## INSTRUCTIONS FOR THE TASK
For this exercise, write out the full listing that follows exactly and skip its pictures.

## PROVIDED MATERIAL
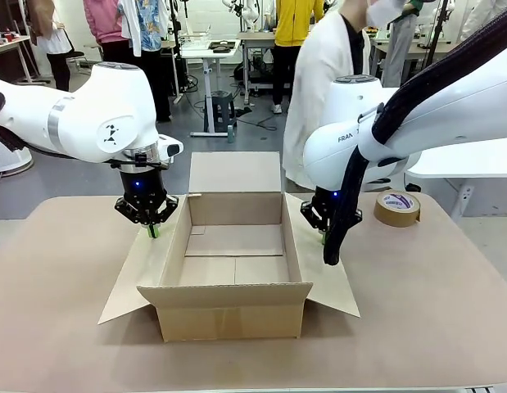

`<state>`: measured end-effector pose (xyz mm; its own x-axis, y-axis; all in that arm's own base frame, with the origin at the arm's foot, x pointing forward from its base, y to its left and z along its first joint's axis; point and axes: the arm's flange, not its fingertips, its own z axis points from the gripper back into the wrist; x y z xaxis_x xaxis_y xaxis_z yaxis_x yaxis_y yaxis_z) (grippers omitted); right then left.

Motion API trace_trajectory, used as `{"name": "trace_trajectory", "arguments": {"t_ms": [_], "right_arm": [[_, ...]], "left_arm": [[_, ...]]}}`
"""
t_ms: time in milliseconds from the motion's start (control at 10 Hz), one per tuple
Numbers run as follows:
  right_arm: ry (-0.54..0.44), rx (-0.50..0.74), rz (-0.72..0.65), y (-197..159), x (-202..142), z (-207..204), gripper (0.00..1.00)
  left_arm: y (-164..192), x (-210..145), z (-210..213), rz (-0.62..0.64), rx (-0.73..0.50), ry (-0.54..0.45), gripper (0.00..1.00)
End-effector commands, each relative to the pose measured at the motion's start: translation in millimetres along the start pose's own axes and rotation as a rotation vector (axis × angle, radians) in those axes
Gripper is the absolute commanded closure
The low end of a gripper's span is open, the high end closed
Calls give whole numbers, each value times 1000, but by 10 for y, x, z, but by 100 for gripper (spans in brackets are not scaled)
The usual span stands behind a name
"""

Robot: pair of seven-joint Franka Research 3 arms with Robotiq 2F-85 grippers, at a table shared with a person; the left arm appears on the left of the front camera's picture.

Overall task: Wrap the clocks to prevent damage.
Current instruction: Once the human has placed the objects inside and stepped back, release both hands from the side flaps of the Package Box.

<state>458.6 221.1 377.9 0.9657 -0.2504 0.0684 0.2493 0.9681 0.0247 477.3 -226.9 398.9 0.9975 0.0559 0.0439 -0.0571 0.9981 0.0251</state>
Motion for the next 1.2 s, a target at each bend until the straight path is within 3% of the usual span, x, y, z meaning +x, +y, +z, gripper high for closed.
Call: {"name": "trace_trajectory", "arguments": {"t_ms": [0,1100], "right_arm": [[-2,2,-6,12,-12,-2,99],[-2,2,-6,12,-12,-2,99]], "left_arm": [[-2,1,-12,-7,10,-3,100],[-2,1,-12,-7,10,-3,100]]}}
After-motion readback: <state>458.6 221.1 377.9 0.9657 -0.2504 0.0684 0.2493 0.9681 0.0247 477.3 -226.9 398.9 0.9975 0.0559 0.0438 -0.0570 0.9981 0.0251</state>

## ANSWER TO THIS PROBLEM
`<state>`: measured end-effector pose (xyz mm; its own x-axis, y-axis; all in that arm's own base frame, with the origin at the arm's foot, x pointing forward from its base, y to its left and z along its first joint's axis; point and axes: the arm's flange, not its fingertips, its own z axis points from the gripper back into the wrist; x y z xaxis_x xaxis_y xaxis_z yaxis_x yaxis_y yaxis_z) (grippers omitted); right then left.

Motion API trace_trajectory, used as `{"name": "trace_trajectory", "arguments": {"t_ms": [_], "right_arm": [[_, ...]], "left_arm": [[_, ...]]}}`
"""
t_ms: time in milliseconds from the motion's start (control at 10 Hz), one per tuple
Numbers run as follows:
  right_arm: ry (-0.54..0.44), rx (-0.50..0.74), rz (-0.72..0.65), y (-197..159), x (-202..142), z (-207..204), gripper (0.00..1.00)
  left_arm: y (-164..192), x (-210..145), z (-210..213), rz (-0.62..0.64), rx (-0.73..0.50), ry (-0.54..0.45), gripper (0.00..1.00)
End-effector commands, each relative to the pose measured at the motion's start: translation in millimetres along the start pose's own axes and rotation as a rotation vector (axis × angle, radians) in those axes
Gripper is the absolute commanded closure
The low end of a gripper's span is open, the high end closed
Calls give whole numbers, each value times 1000, but by 10 for y, x, z, but by 100 for gripper (spans in brackets are not scaled)
The usual span stands behind a name
"""

Robot: pair of seven-joint Franka Research 3 arms with Robotiq 2F-85 grippers, at a table shared with a person; the left arm appears on the left of the front camera's picture.

Overall task: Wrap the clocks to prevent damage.
Current instruction: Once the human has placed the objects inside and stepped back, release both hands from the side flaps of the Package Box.

<state>458.6 221.1 377.9 0.9657 -0.2504 0.0684 0.2493 0.9681 0.0247 477.3 -226.9 398.9 0.9975 0.0559 0.0439 -0.0571 0.9981 0.0251</state>
Motion for the next 1.2 s, a target at each bend until the straight path is within 3% of the usual span, x, y, z meaning +x, +y, +z, gripper high for closed.
Call: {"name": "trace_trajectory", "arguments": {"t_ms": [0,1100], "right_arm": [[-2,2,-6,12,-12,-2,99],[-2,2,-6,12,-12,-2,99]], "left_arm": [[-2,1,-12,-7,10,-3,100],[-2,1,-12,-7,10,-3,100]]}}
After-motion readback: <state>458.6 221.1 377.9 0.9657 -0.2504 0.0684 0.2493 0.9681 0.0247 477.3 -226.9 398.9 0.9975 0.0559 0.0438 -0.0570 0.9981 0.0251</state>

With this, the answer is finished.